What’s happening in the world?
We are one month removed from the tragic shooting in Las Vegas, two months removed from the trio of Hurricanes Harvey, Irma, and Maria. While our newsfeed fills with stories of suffering here and around the world, we also have friends whose marriages are ending, or who fight a battle against cancer, or who grieve the loss of a loved one. Maybe suffering is not just happening miles away or in the home of a friend; maybe it has entered into your own life.

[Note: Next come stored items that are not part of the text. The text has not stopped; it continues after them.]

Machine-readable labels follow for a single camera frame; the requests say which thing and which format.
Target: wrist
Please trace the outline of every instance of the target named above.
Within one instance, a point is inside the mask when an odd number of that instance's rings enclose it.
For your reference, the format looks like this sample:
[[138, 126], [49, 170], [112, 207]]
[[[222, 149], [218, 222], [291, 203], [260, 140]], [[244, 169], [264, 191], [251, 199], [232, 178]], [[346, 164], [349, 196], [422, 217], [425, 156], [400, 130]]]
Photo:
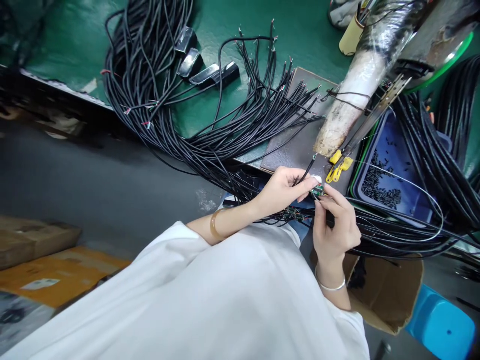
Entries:
[[316, 276], [327, 288], [336, 289], [345, 281], [343, 262], [318, 262]]
[[255, 199], [242, 205], [241, 208], [243, 208], [246, 218], [251, 223], [254, 223], [265, 217], [265, 215], [262, 214], [262, 207], [258, 206], [258, 203], [255, 201]]
[[316, 252], [317, 257], [318, 257], [318, 266], [321, 268], [326, 268], [326, 269], [338, 269], [338, 268], [343, 268], [344, 264], [344, 259], [345, 259], [345, 254], [341, 254], [335, 257], [332, 256], [325, 256], [325, 254], [319, 253], [318, 251]]

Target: green table
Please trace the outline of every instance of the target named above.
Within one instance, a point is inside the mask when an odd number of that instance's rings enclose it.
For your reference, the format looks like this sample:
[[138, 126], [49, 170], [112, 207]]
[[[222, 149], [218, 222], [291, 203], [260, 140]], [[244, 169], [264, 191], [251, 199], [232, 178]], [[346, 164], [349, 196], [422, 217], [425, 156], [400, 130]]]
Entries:
[[[21, 7], [30, 4], [27, 0], [10, 1]], [[125, 0], [56, 0], [46, 18], [39, 49], [26, 70], [41, 79], [65, 83], [74, 91], [81, 91], [88, 84], [95, 83], [96, 79], [97, 88], [90, 94], [106, 103], [100, 75], [109, 46], [104, 23], [108, 15], [123, 8], [126, 3]], [[279, 65], [291, 56], [295, 66], [340, 83], [348, 71], [351, 58], [343, 56], [338, 49], [343, 33], [330, 25], [328, 7], [328, 0], [244, 0], [238, 5], [224, 0], [202, 0], [195, 4], [192, 27], [196, 31], [204, 62], [210, 65], [218, 62], [220, 44], [227, 38], [237, 36], [239, 27], [245, 36], [268, 35], [270, 23], [275, 19], [274, 34], [279, 36], [275, 46]], [[22, 16], [34, 15], [30, 11], [23, 12]], [[480, 31], [476, 35], [463, 59], [479, 52]], [[263, 50], [266, 59], [266, 44]], [[232, 83], [225, 90], [222, 102], [224, 114], [242, 102], [248, 86], [234, 44], [227, 46], [222, 55], [223, 64], [230, 61], [239, 64], [241, 81]], [[439, 95], [444, 80], [445, 76], [424, 93], [436, 90], [435, 94]], [[480, 93], [477, 93], [477, 101], [480, 102]], [[177, 106], [175, 120], [179, 132], [188, 137], [208, 125], [215, 115], [217, 104], [218, 93], [213, 89]], [[480, 106], [476, 108], [474, 119], [479, 119]], [[477, 166], [478, 162], [479, 131], [480, 121], [473, 121], [467, 157], [470, 168]]]

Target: blue tray
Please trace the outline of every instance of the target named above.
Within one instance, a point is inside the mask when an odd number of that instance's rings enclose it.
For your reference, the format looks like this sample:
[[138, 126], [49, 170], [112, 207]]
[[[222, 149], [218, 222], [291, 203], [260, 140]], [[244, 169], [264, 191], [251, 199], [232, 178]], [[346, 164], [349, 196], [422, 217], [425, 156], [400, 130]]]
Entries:
[[[384, 124], [378, 127], [378, 134], [373, 138], [365, 157], [364, 162], [367, 164], [364, 164], [360, 170], [353, 186], [354, 196], [367, 203], [393, 209], [429, 223], [433, 210], [425, 193], [406, 181], [370, 166], [370, 164], [376, 165], [421, 186], [395, 113], [393, 111], [385, 113], [382, 121]], [[441, 144], [450, 152], [451, 140], [440, 132], [438, 135]], [[372, 184], [376, 184], [379, 189], [376, 194], [369, 190]], [[401, 216], [398, 218], [416, 227], [422, 227], [416, 221]]]

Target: hand
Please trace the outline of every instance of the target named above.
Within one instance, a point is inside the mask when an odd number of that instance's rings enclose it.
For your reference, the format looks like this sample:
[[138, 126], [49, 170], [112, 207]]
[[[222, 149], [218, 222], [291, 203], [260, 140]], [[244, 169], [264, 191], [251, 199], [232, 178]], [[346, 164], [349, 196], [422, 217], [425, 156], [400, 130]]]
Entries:
[[319, 184], [315, 177], [307, 174], [305, 180], [293, 186], [304, 174], [305, 170], [280, 166], [252, 201], [259, 215], [265, 218], [285, 210], [295, 200], [302, 202], [309, 195], [309, 191]]
[[[345, 253], [360, 245], [362, 234], [357, 226], [354, 207], [330, 185], [324, 186], [330, 197], [322, 196], [315, 201], [315, 224], [313, 245], [322, 267], [342, 264]], [[335, 226], [327, 225], [327, 210], [335, 217]]]

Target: person
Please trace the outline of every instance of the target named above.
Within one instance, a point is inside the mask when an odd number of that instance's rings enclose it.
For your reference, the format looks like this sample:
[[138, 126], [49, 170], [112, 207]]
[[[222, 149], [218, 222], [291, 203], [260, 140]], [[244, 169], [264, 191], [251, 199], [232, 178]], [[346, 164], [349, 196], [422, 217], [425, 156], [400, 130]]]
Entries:
[[329, 196], [315, 204], [315, 273], [289, 225], [255, 223], [307, 197], [319, 182], [308, 175], [293, 186], [303, 174], [280, 167], [251, 202], [175, 223], [4, 360], [369, 359], [342, 268], [361, 238], [352, 205], [324, 187]]

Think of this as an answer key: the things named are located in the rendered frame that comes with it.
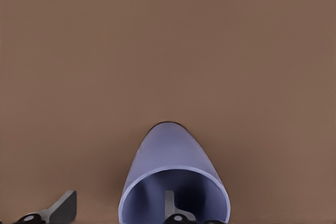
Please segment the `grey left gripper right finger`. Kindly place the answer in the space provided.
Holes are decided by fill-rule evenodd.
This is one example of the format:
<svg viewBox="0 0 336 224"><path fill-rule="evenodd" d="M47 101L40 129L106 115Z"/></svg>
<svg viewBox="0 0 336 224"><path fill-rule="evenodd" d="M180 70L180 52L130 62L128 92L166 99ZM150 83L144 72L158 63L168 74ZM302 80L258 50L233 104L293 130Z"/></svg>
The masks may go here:
<svg viewBox="0 0 336 224"><path fill-rule="evenodd" d="M174 192L171 190L165 191L164 214L164 223L196 223L195 216L191 212L175 206Z"/></svg>

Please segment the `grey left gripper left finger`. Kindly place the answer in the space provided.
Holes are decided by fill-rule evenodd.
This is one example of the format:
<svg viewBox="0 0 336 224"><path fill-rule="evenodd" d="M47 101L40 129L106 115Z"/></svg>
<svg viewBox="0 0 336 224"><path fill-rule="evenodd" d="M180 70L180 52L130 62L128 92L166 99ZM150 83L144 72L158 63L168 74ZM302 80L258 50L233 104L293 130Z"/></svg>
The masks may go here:
<svg viewBox="0 0 336 224"><path fill-rule="evenodd" d="M77 192L65 192L49 208L28 213L15 223L73 223L77 215Z"/></svg>

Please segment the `blue plastic cup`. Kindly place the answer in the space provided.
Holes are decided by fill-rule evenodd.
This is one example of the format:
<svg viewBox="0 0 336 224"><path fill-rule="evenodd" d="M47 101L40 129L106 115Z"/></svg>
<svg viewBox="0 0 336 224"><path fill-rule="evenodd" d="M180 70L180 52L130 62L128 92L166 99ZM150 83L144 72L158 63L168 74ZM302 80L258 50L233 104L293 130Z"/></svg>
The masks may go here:
<svg viewBox="0 0 336 224"><path fill-rule="evenodd" d="M196 223L226 224L228 193L211 160L192 134L175 122L152 127L133 159L121 195L120 224L164 224L165 191Z"/></svg>

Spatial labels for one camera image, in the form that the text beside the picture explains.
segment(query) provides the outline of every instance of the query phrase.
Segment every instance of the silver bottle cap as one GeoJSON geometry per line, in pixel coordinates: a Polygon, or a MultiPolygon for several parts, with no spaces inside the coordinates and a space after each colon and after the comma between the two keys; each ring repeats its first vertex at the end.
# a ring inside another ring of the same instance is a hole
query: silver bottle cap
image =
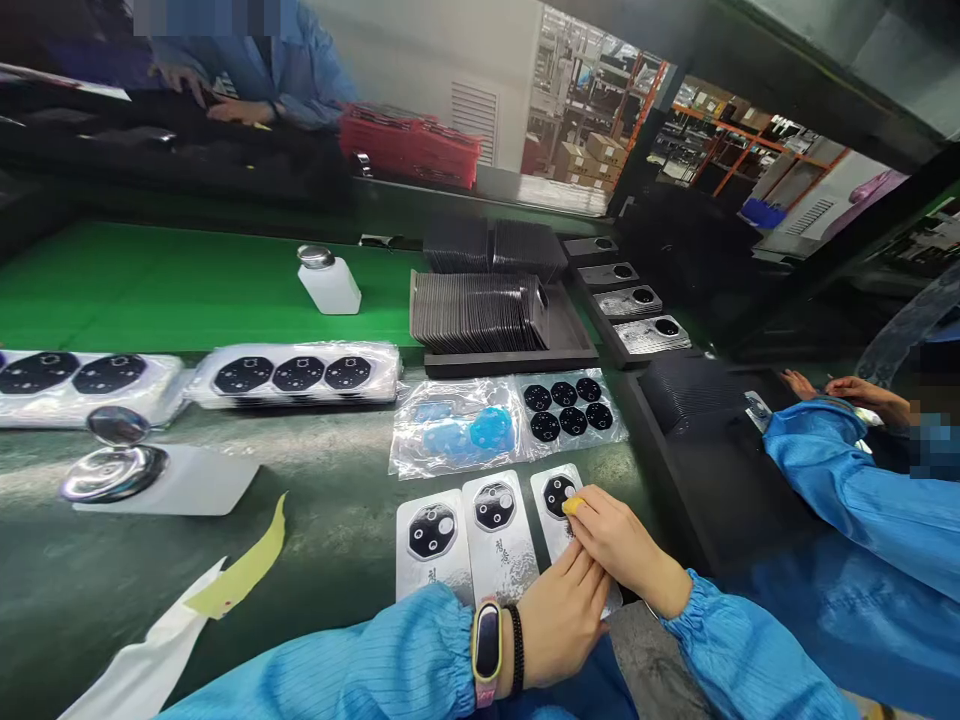
{"type": "Polygon", "coordinates": [[[297,250],[300,264],[308,270],[322,270],[333,265],[337,258],[327,248],[320,245],[301,245],[297,250]]]}

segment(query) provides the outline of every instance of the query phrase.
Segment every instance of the silver phone back panel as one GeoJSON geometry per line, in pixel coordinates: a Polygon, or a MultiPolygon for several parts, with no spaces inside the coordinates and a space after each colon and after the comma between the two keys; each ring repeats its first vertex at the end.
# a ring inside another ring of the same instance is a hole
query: silver phone back panel
{"type": "MultiPolygon", "coordinates": [[[[540,516],[540,526],[543,528],[543,538],[547,543],[551,564],[563,555],[563,551],[574,538],[570,521],[567,520],[561,508],[563,501],[575,495],[582,487],[580,473],[573,463],[544,470],[530,478],[530,489],[537,504],[537,515],[540,516]]],[[[607,604],[601,618],[607,617],[621,607],[623,607],[623,595],[620,594],[620,586],[613,581],[610,583],[607,604]]]]}
{"type": "Polygon", "coordinates": [[[470,547],[459,490],[447,490],[397,508],[397,602],[441,582],[473,605],[470,547]]]}
{"type": "Polygon", "coordinates": [[[540,571],[516,471],[466,483],[463,510],[477,605],[488,595],[519,602],[540,571]]]}

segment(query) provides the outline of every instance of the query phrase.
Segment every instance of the white paper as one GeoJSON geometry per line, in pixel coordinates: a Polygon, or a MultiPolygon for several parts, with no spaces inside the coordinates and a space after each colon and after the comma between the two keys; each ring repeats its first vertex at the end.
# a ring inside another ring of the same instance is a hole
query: white paper
{"type": "Polygon", "coordinates": [[[163,709],[207,618],[183,604],[220,577],[221,558],[147,631],[117,653],[106,672],[59,720],[149,720],[163,709]]]}

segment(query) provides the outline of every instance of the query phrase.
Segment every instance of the sticker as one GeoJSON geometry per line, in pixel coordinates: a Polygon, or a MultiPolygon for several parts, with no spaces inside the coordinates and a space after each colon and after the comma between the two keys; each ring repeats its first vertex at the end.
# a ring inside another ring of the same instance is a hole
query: sticker
{"type": "Polygon", "coordinates": [[[270,523],[263,537],[220,577],[187,600],[184,605],[208,618],[220,620],[233,610],[258,582],[263,580],[283,548],[283,538],[286,534],[283,502],[286,497],[287,494],[284,493],[277,501],[273,522],[270,523]]]}

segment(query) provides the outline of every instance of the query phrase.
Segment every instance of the white wall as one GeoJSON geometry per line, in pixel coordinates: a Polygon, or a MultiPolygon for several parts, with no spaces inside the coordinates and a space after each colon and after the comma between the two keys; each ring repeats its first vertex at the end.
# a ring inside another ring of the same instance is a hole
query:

Working at a Christian college in the Midwest, I am deeply immersed in Christian community, and I often see Christians dash past suffering so that we might cling to hope. Even in Psalm 5, the reading for today, I see the editors of my Bible doing so. The psalmist wrote in the midst of fear and uncertainty, in a moment of suffering. In my Bible, it is entitled “Trust in God for deliverance from Enemies.” This is a psalm which displays trust in God, but it is also a psalm in which we see someone who is faithful coming before God with tears and pleading.
The psalmist holds in tension his or her own emotion in the presence of enemies with the truth of who God is.
In our moments of suffering—whether they be collective moments of suffering or isolated to our own selves—we can walk that same tension. We can bring our cries, our sighs, and plead our case before God with the assurance that He will hear us. This is an act of hope. We can acknowledge our suffering before God as an act of hope. We don’t need to leave the reality of our situation or the situation of our world in order to display hope in God and His character.
Here’s the thing we often forget: God can take it. If we are angry at the violence or injustice we see, we can bring that to God in prayer. He can handle it. If we are sad that someone we loved has died, we can bring that to God in prayer. He can handle it. He can take our fear, our anger, and our sadness. Look again at Psalm 5. As our refuge, as our source of protection, as One who abundantly loves us, God can and will listen as we plead our case.
At least in the community I serve, Christians often forget that the act of bringing our emotions before the Lord in prayer is allowed. In fact, the Psalmist even gives us permission to bring emotions like anger, which is so often deemed un-Christian, before God. The psalmists do it all the time. In Psalm 5, they are delicately dancing between the truth of their situation and the truth of God’s character.
The psalmists give us permission to bring whatever is happening and however we feel about it to the moment of prayer. That doesn’t always come naturally for us. If you don’t have words for what is happening and how you are feeling, then you can even borrow the words we have already been given. We can give back to God the words of the psalmist. These words give us permission to pray with all of our fervor or sadness and anger. They also give us the words to pray within those very emotions when we need them.